Hudson snorted, turning back towards his ship. He was thinking of his map again, of the course to chart to the northwest when the ice finally broke, of the glory that would surely come to him and England when he reached the Orient by a route shorter and safer from taxes and pirates than any yet known. He was a stubborn man and steadfast in purpose.
Wilson shuffled forward in the snow into the depression.
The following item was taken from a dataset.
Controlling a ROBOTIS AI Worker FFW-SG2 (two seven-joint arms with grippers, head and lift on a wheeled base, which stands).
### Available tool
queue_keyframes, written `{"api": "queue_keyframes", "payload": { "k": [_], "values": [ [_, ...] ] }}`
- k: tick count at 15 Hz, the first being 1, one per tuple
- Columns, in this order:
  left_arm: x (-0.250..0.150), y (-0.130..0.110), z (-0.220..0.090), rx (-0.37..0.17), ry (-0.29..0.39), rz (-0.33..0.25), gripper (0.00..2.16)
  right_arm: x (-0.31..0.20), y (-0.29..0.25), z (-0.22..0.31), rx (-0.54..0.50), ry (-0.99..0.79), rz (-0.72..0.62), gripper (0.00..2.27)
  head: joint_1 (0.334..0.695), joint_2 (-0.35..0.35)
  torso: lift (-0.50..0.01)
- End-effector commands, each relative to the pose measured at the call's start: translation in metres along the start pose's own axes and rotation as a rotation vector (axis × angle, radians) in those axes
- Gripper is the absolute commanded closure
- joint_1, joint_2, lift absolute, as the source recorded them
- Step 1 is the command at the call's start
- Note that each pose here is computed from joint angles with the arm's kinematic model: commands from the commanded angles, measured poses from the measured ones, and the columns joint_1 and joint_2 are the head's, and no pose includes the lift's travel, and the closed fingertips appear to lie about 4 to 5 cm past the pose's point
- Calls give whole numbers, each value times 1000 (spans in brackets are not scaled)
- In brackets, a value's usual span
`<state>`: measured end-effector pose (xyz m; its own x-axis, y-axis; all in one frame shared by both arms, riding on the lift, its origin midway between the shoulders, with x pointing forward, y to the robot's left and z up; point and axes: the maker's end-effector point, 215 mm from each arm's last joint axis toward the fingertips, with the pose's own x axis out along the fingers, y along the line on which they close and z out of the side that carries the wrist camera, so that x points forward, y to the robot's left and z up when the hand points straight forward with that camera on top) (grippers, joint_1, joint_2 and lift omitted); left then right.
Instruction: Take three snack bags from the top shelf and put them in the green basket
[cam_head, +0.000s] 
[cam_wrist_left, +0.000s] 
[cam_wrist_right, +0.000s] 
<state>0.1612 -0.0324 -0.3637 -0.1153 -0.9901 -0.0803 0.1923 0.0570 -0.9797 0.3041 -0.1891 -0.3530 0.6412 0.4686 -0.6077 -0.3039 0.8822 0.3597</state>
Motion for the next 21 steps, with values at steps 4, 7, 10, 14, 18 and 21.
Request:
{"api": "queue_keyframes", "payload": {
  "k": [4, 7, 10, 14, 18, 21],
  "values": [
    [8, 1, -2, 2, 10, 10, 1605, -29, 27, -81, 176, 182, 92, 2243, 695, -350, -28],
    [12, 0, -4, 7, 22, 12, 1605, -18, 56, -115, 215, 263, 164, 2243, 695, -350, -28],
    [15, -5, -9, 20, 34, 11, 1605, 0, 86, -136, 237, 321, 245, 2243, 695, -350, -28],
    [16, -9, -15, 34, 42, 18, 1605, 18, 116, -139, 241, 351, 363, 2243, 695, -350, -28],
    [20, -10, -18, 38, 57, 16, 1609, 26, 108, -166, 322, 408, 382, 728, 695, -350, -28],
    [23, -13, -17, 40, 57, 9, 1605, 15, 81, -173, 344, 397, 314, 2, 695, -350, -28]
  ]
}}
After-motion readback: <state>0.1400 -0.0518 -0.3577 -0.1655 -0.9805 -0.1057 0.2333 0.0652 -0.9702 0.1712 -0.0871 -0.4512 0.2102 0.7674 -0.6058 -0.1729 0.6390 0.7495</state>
He stumbled and toppled over on top of Williams’ frozen body.
“You’ve not been drinking yourself, have you, surgeon?” Greene said.
Wilson glared at Greene. A long, thin teardrop of a man with a wandering left eye, he was as unskilled a surgeon as he was a barber and generally disliked by the men as a result. And the feelings of animosity were mutual, especially where it concerned Greene. The two had exchanged blows over a goose on the western shore of Iceland, each claiming to have shot the fowl.
Wilson rose unsteadily to his feet and brushed himself off. He touched Williams’ neck, clasped Williams’ wrist, and then dropped it. “He’s dead.”
Hudson whirled around. “You bloody sot! We can see he’s dead. What of?”
Wilson eyed the corpse and coughed, spitting out a sizable chunk of phlegm that froze almost instantly. Like most of the crew, he was sick with cold. “I’d say he froze to death, Master.”
Hudson gritted his few remaining teeth. “You and John pick him up and haul him back to the ship. We’ll have a service on board and then bury him in the ground. His belongings will be set before the mast and then auctioned.”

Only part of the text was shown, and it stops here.